The honor roll becomes a pointless system if it fails to do what it was created to do: “celebrate good students,” as head of high school Brooke Wells said.

Yet the administration believes that its removal of honor-roll publication is good for high-school students’ morale, since publishing it makes students who didn’t make the lists feel bad.

Well then, why doesn’t the middle school practice this as well?

The middle school still publishes who made honor and high honor roll. And if middle-school students can handle the emotional toll of not making the honor roll, high schoolers should be able to.

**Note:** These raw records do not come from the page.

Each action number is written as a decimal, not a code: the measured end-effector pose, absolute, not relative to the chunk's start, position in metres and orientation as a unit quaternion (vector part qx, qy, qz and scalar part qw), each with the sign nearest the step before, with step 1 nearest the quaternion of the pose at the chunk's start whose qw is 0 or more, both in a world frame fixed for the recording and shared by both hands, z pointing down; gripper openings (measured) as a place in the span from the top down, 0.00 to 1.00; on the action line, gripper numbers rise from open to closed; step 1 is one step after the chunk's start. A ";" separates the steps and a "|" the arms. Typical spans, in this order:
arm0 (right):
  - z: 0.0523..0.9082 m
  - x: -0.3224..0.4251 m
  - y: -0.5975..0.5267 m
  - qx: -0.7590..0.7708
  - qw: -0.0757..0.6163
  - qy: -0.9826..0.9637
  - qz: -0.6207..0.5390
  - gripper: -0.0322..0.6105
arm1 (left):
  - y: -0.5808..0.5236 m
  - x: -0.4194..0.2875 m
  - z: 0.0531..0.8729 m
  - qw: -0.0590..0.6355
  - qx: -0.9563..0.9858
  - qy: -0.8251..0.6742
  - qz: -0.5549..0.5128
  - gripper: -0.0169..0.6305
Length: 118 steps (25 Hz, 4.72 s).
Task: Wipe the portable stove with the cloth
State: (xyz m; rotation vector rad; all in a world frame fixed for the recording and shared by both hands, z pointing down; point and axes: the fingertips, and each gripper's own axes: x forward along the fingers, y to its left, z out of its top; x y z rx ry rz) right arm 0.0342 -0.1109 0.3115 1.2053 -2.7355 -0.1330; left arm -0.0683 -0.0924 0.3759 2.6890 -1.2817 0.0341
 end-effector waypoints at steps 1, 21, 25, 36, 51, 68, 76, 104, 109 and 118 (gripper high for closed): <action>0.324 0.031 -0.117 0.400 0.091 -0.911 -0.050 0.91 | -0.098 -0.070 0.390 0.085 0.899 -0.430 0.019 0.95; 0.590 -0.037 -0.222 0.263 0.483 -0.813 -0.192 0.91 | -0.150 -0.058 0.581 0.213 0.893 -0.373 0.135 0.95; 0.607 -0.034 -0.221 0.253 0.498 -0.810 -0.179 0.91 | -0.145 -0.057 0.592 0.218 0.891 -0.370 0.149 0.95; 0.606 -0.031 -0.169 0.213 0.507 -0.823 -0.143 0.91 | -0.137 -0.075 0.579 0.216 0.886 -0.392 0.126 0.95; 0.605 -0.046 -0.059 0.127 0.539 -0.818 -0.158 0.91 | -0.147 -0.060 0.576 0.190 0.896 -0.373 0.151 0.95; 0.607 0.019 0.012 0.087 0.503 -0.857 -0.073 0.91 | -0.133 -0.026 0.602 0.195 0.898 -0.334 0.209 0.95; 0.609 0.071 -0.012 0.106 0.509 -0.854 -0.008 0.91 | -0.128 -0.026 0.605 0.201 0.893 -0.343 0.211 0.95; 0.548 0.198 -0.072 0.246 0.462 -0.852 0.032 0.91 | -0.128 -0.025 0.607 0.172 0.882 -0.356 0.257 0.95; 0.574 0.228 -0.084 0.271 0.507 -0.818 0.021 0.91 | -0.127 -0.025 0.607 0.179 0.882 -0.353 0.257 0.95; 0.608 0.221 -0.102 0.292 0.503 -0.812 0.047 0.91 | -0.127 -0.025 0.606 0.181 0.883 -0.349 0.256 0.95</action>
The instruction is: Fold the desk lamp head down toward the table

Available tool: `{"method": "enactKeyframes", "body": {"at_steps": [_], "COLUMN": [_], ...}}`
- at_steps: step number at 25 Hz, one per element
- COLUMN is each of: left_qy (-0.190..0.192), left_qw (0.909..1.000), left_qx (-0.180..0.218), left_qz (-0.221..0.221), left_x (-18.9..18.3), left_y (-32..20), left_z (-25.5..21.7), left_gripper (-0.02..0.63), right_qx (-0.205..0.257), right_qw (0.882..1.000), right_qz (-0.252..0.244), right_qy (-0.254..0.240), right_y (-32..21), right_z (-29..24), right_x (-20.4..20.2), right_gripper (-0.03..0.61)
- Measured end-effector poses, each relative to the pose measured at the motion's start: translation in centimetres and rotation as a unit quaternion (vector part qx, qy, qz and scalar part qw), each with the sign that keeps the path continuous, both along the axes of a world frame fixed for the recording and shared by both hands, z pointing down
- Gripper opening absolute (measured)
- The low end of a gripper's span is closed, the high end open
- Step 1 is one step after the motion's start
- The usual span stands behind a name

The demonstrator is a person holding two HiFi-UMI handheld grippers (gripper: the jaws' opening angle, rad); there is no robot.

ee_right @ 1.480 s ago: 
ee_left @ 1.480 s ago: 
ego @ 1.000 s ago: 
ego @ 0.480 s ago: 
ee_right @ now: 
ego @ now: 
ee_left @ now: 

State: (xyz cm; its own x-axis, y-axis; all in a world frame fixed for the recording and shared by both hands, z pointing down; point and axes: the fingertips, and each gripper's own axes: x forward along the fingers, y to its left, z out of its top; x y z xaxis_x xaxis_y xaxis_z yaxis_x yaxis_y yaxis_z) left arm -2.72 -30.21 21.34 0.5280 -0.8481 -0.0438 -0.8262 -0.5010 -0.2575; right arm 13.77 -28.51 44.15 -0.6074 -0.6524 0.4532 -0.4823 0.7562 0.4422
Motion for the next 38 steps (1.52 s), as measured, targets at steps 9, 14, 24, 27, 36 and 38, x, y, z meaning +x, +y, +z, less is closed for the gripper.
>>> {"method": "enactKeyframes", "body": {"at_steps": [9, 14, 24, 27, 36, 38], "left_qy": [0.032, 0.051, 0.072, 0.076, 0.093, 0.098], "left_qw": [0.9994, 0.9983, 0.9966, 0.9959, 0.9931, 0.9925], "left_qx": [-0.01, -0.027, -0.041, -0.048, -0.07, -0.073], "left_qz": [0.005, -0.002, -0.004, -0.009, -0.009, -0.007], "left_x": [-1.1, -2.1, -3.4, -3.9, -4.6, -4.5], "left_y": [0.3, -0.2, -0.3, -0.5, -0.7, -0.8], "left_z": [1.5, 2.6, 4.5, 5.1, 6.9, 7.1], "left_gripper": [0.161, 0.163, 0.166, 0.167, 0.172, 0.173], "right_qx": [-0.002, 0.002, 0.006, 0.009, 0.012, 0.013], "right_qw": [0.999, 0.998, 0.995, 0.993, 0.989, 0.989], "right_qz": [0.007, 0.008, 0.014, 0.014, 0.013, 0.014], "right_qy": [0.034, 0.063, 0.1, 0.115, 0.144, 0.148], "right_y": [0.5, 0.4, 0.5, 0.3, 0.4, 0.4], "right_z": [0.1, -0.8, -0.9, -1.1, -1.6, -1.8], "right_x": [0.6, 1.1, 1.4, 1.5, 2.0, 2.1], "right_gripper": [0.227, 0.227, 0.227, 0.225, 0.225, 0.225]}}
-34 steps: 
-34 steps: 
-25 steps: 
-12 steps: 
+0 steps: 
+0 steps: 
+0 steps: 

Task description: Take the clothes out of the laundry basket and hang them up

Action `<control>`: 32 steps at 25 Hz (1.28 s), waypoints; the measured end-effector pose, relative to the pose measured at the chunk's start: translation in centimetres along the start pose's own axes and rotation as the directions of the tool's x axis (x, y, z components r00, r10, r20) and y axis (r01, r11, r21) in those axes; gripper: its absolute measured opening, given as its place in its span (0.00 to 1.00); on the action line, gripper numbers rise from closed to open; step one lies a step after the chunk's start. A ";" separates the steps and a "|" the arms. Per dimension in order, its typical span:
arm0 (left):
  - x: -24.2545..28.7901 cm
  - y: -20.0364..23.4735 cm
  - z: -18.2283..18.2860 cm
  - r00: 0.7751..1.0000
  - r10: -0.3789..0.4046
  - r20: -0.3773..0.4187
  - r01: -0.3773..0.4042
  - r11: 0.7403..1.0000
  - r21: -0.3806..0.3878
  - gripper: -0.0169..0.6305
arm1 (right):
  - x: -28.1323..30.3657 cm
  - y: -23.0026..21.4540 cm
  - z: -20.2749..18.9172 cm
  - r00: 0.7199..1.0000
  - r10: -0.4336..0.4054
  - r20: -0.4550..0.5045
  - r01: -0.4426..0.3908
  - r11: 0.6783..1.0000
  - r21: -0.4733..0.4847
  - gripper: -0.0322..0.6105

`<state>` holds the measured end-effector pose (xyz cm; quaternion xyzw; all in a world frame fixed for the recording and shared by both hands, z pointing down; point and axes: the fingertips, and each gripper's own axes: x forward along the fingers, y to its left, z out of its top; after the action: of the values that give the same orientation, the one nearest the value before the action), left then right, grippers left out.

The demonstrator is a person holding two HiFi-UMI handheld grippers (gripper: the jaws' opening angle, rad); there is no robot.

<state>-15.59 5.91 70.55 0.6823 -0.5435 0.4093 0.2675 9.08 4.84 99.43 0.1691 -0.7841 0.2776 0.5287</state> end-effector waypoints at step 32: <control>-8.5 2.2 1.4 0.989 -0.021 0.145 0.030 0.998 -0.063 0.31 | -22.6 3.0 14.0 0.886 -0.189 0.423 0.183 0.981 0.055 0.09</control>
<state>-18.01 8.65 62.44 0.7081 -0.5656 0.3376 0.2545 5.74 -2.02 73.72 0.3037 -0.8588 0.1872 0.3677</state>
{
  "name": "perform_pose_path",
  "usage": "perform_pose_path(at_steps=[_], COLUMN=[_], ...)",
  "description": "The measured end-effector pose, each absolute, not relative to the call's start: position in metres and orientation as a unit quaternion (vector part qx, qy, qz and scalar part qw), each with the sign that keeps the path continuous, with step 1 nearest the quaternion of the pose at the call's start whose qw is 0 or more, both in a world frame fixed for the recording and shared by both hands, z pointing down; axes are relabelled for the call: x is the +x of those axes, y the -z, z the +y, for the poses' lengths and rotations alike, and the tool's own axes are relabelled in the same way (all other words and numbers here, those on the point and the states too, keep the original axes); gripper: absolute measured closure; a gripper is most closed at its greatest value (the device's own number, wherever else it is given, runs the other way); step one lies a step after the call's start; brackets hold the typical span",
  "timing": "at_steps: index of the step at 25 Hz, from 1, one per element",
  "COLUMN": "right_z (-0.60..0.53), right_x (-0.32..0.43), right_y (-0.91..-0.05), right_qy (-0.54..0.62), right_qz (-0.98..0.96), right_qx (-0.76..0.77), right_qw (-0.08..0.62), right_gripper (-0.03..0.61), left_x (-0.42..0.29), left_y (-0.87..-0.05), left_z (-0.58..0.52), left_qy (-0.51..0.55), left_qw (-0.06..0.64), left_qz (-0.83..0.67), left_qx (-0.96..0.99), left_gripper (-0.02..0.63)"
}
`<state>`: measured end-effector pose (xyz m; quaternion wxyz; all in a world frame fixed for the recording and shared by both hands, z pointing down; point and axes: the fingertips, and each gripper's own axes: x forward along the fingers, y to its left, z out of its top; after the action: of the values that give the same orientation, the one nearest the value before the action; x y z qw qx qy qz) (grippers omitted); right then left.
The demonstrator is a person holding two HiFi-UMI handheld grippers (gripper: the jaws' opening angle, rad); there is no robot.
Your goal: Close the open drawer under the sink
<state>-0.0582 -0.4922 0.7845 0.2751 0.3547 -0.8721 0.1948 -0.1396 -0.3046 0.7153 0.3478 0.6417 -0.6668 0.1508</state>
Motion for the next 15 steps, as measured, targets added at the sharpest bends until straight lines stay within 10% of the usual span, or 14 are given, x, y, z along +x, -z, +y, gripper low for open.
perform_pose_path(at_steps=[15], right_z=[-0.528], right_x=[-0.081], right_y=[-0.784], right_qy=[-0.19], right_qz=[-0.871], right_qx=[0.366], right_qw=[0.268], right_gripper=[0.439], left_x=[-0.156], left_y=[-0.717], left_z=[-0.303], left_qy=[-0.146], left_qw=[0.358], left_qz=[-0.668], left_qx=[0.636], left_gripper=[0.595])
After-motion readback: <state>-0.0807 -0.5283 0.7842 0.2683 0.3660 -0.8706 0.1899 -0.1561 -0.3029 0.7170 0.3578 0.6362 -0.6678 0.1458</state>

Colleges don’t even pay attention to honor roll; rather, they look at grades on students’ transcripts, according to college counselor Jane Bauman.

In other words, the honor roll may not mean very much to begin with, but it means even less when it isn’t publicized for the community.

Sure, a student and their parents will know of the student’s academic achievements when that honor-roll certificate arrives in the mail

But students are missing what really matters: enjoying the recognition that comes with accomplishment.

It’s similar to when sophomore Sophie Naylor was announced to have won first place for her painting at the Crocker Art Museum Youth Art Month, or when it was announced that Chardonnay Needler won gold at Golden Empire for her solo.

And when students accomplish other achievements, they’re announced so these students can be acknowledged for their hard work and excellence.

So why shouldn’t grades be honored the same way?

If the school doesn’t want to return to publishing the honor roll, then why not just scrap it altogether?

Because at this point, the honor roll is little more than a small, disposable piece of paper.